A Person is a Noun: Contemporary Portrait Photography
Dates: 22 January - 18 March 2016
Opening: 6 to 9 p.m. Friday January 22, a Gallery Night

Passing Glances
Grant Gill

I tend to do this thing on buses, at red lights, in grocery stores, where I lock eyes with a complete stranger and see how long it takes for them to break contact. I do this primarily out of curiosity, to see how uncomfortable it can become. Most encounters last only a few brief seconds, while others feel like never ending minutes. It is in these moments that I have grown accustomed to creating my own narratives for these individuals, as I systematically concoct dialogue, back stories, and completely fabricated interactions within my own mind. But I, too, share the natural urge to stop looking as my eyes tear up in confrontation or my heart begins to race. So why do I continue on?

When I look at portraiture, I am enamored by the subject's gaze, expression, and gesture, and it is as a spectator that these themes tend to be more fulfilling in annotated suspension. I believe it is my adoration for viewing people in this form, trying to understand who they are without inflicted judgment — seeing their souls — that drives me to engage strangers in eye contact for however long I can. As if in real life, I am trying to force this person to be still, just long enough for my eternal, inquisitive vice to be satisfied.

In engaging with the strangers presented by A Person is a Noun, I am overwhelmed by the artists' prevailing attitude towards redefining what a portrait is, either by way of exploring self-portraits or through the depictions of their own intimate extensions.
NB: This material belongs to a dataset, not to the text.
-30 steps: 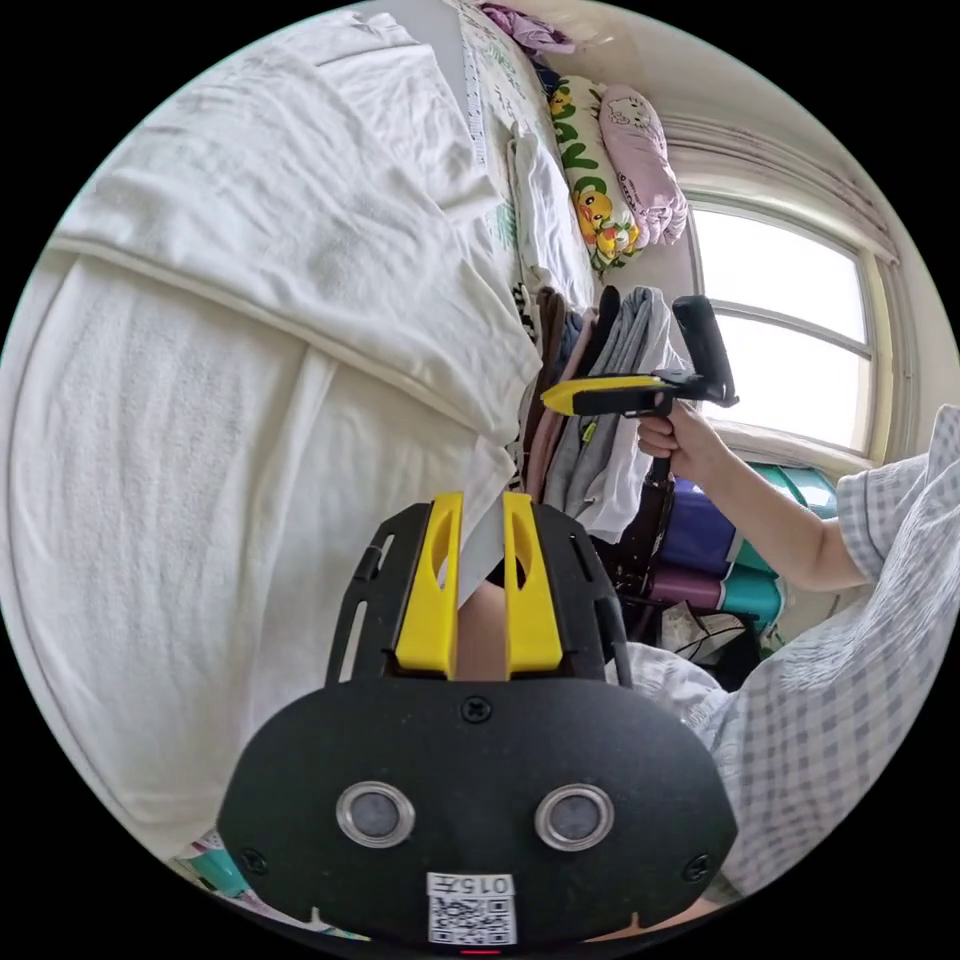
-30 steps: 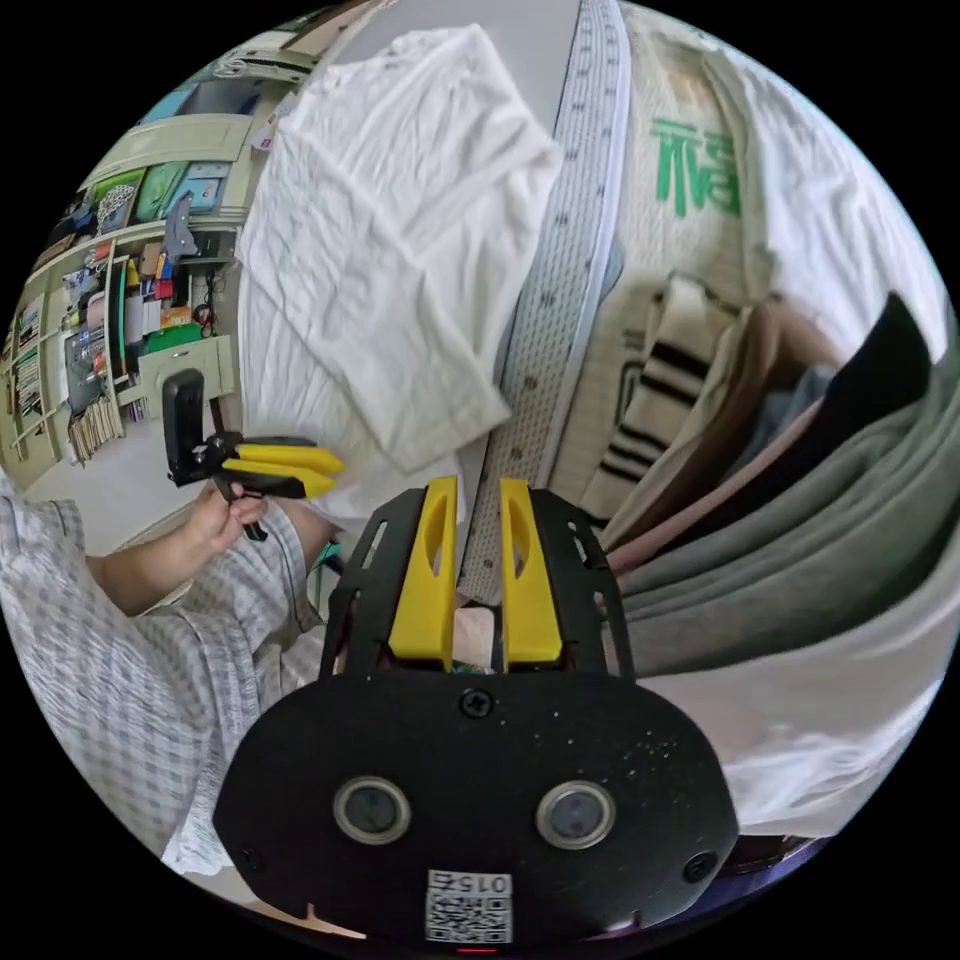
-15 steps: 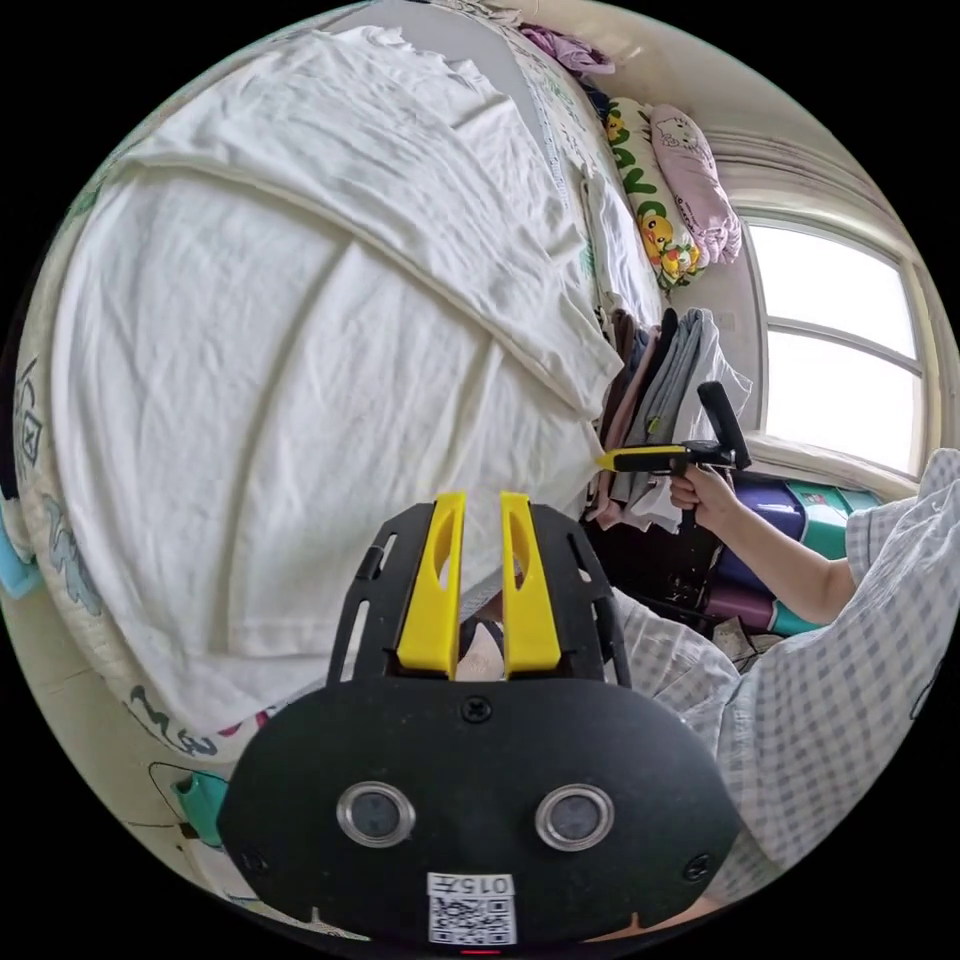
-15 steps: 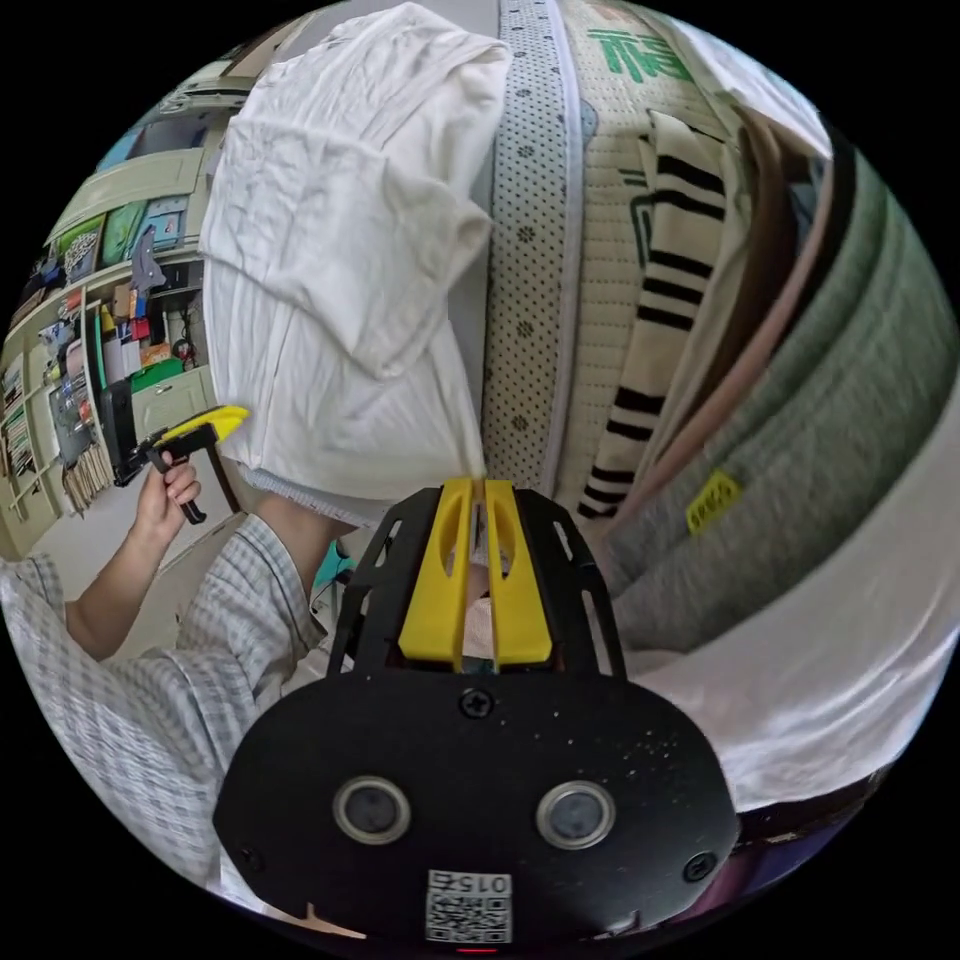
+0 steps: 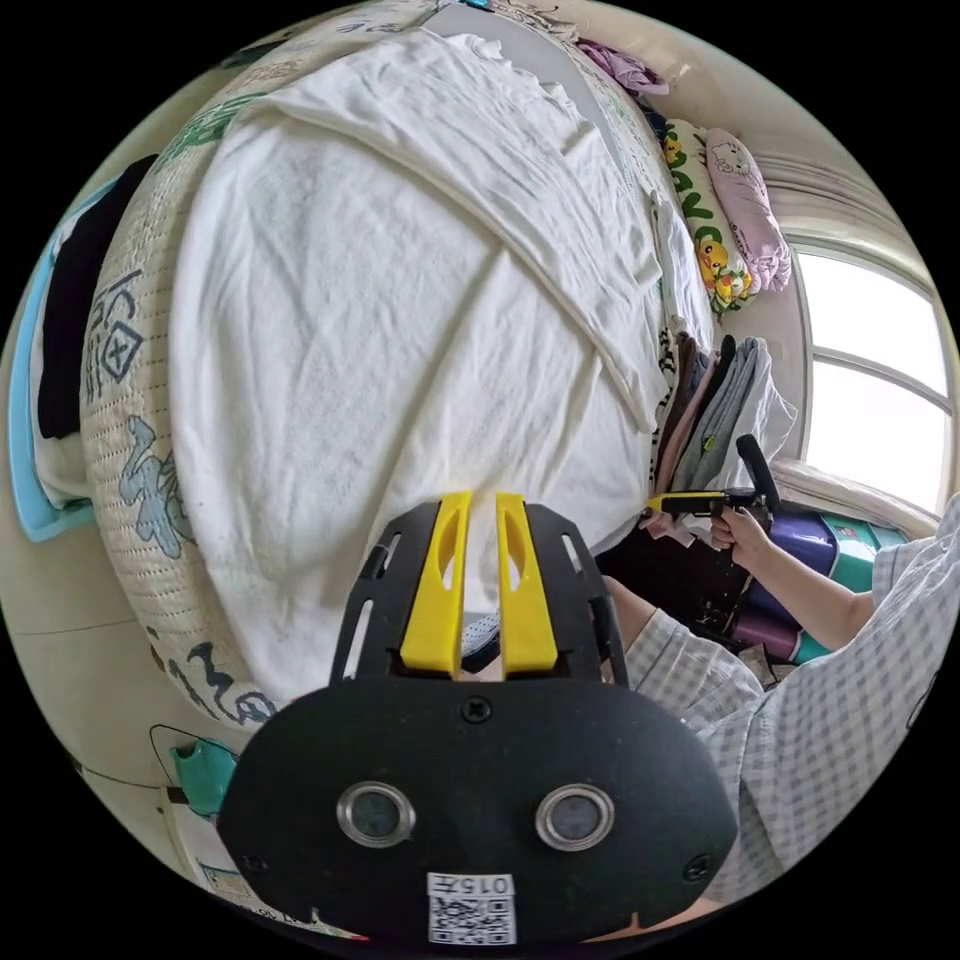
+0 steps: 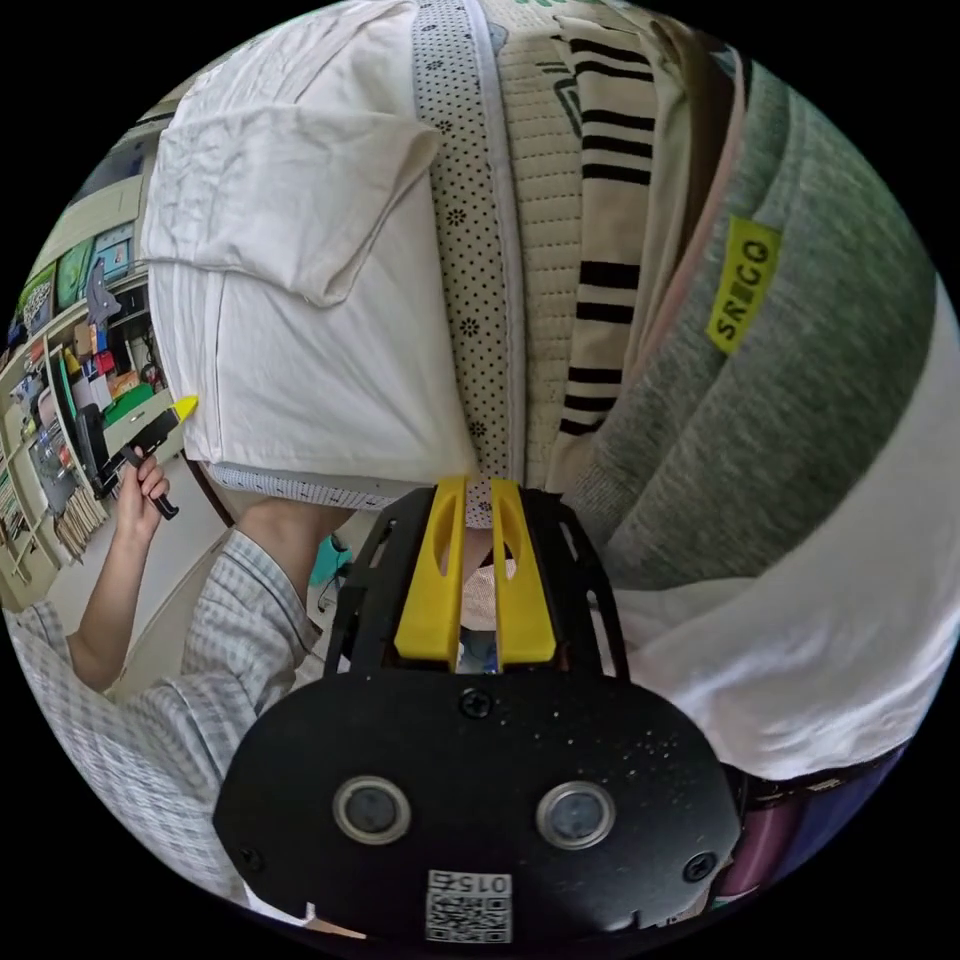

It is their unique processes and practices that enable me to transversely connect to these portraits as if they were real interactions. I imagine the romance in looking up from a book at a coffee shop and noticing the iconic beauty from which Tom Zust emerges — or how the refined and delicate photographs of Delaney Allen translate similarly to the desolate stares of a wallflower caught off guard — or how literally Kyle Seis' images are indicative of the buffoonery seen within the coordination of a family photo or the absurdity of the effort it takes to produce a selfie. I see the gaze of a woman in a fitting room, who so desperately wants a dress to work, in the conversations about age and beauty between Natalie Krick and her mother — and in the collaborative renaissance of Lisa Lindvay's family is the depiction of grace within any individual of burden — and simply, how the children of Sally Mann reflect our own desires to embrace rural adventures in an unassuming world.

In the momentary hush, while our eyes lock together, I would like to believe that these strangers see me in the same vein. That my assumptive stories, real or fictitious, are met with their own, and that they too strive to reach farther than the empty judgments in the banality of a passerby. And that you, too, connect to those standing near like the perpetual still frames that you have yet to figure out.

Grant Gill is an emerging artist based in Milwaukee. He is the Projects Editor and a Contributing Writer for LENSCRATCH, where he manages content such as The LENSCRATCH States Project and Content-Aware.